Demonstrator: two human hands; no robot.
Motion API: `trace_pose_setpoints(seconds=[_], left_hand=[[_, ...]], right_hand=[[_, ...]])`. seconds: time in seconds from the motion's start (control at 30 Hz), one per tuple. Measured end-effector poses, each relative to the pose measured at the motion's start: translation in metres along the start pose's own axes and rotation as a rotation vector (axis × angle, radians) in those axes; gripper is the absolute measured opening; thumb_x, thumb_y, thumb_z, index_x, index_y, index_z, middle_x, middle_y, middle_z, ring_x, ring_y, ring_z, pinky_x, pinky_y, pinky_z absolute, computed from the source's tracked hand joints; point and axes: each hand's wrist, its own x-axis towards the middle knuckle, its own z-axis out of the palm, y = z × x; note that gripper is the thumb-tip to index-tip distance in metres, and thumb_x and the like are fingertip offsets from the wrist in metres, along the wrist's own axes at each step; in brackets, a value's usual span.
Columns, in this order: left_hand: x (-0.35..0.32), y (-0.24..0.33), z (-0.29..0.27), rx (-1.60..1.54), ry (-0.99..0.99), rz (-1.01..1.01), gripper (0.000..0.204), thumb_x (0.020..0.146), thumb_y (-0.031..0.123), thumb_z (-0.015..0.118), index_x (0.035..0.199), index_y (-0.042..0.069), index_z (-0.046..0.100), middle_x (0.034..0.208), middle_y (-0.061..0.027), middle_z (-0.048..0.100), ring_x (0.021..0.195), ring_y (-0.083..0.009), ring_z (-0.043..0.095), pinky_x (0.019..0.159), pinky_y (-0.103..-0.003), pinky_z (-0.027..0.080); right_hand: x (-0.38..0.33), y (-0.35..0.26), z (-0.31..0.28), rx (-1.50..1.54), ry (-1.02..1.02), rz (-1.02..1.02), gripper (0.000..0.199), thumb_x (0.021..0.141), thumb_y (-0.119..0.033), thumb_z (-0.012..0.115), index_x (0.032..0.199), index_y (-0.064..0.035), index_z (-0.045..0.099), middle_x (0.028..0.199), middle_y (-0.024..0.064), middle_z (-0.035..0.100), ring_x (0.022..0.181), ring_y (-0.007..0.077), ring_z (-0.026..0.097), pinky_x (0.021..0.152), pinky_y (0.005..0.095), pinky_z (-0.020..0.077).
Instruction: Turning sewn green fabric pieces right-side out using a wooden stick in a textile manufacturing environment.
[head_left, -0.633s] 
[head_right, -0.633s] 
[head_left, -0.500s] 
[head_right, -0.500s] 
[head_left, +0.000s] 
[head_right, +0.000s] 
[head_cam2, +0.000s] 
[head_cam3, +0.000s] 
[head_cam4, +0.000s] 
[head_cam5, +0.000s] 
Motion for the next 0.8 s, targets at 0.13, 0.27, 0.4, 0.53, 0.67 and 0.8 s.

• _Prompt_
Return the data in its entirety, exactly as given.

• _Finished exercise_
Demonstrator: two human hands; no robot.
Motion API: `trace_pose_setpoints(seconds=[_], left_hand=[[_, ...]], right_hand=[[_, ...]])`. seconds: time in seconds from the motion's start (control at 30 Hz), one per tuple. Measured end-effector poses, each relative to the pose measured at the motion's start: translation in metres along the start pose's own axes and rotation as a rotation vector (axis × angle, radians) in those axes; gripper is the absolute measured opening; thumb_x, thumb_y, thumb_z, index_x, index_y, index_z, middle_x, middle_y, middle_z, ring_x, ring_y, ring_z, pinky_x, pinky_y, pinky_z absolute, computed from the source's tracked hand joints; point and axes: each hand's wrist, its own x-axis towards the middle knuckle, its own z-axis out of the palm, y = z × x; note that gripper is the thumb-tip to index-tip distance in metres, and thumb_x and the like are fingertip offsets from the wrist in metres, along the wrist's own axes at each step; in brackets, a value's usual span.
Columns, in this order: left_hand: x (-0.35..0.32), y (-0.24..0.33), z (-0.29..0.27), rx (-1.60..1.54), ry (-0.99..0.99), rz (-1.01..1.01), gripper (0.000..0.204), thumb_x (0.020..0.146), thumb_y (-0.031..0.123), thumb_z (-0.015..0.118), index_x (0.035..0.199), index_y (-0.042..0.069), index_z (-0.046..0.100), middle_x (0.034..0.208), middle_y (-0.061..0.027), middle_z (-0.048..0.100), ring_x (0.021..0.195), ring_y (-0.083..0.009), ring_z (-0.043..0.095), pinky_x (0.019..0.159), pinky_y (-0.103..-0.003), pinky_z (-0.027..0.080); right_hand: x (-0.38..0.33), y (-0.35..0.26), z (-0.31..0.28), rx (-1.50..1.54), ry (-1.02..1.02), rz (-1.02..1.02), gripper (0.000..0.199), thumb_x (0.021..0.141), thumb_y (-0.119..0.033), thumb_z (-0.012..0.115), index_x (0.032..0.199), index_y (-0.064..0.035), index_z (-0.045..0.099), middle_x (0.028..0.199), middle_y (-0.024..0.064), middle_z (-0.035..0.100), ring_x (0.022..0.181), ring_y (-0.007..0.077), ring_z (-0.026..0.097), pinky_x (0.021..0.152), pinky_y (0.005..0.095), pinky_z (-0.020..0.077).
Instruction: Turning sewn green fabric pieces right-side out using a wooden stick in a textile manufacturing environment.
[head_left, -0.633s] 
[head_right, -0.633s] 
[head_left, -0.500s] 
[head_right, -0.500s] 
[head_left, +0.000s] 
[head_right, +0.000s] 
[head_cam2, +0.000s] 
[head_cam3, +0.000s] 
[head_cam4, +0.000s] 
[head_cam5, +0.000s] 
Motion for the next 0.8 s, targets at 0.13, 0.27, 0.4, 0.53, 0.67 and 0.8 s.

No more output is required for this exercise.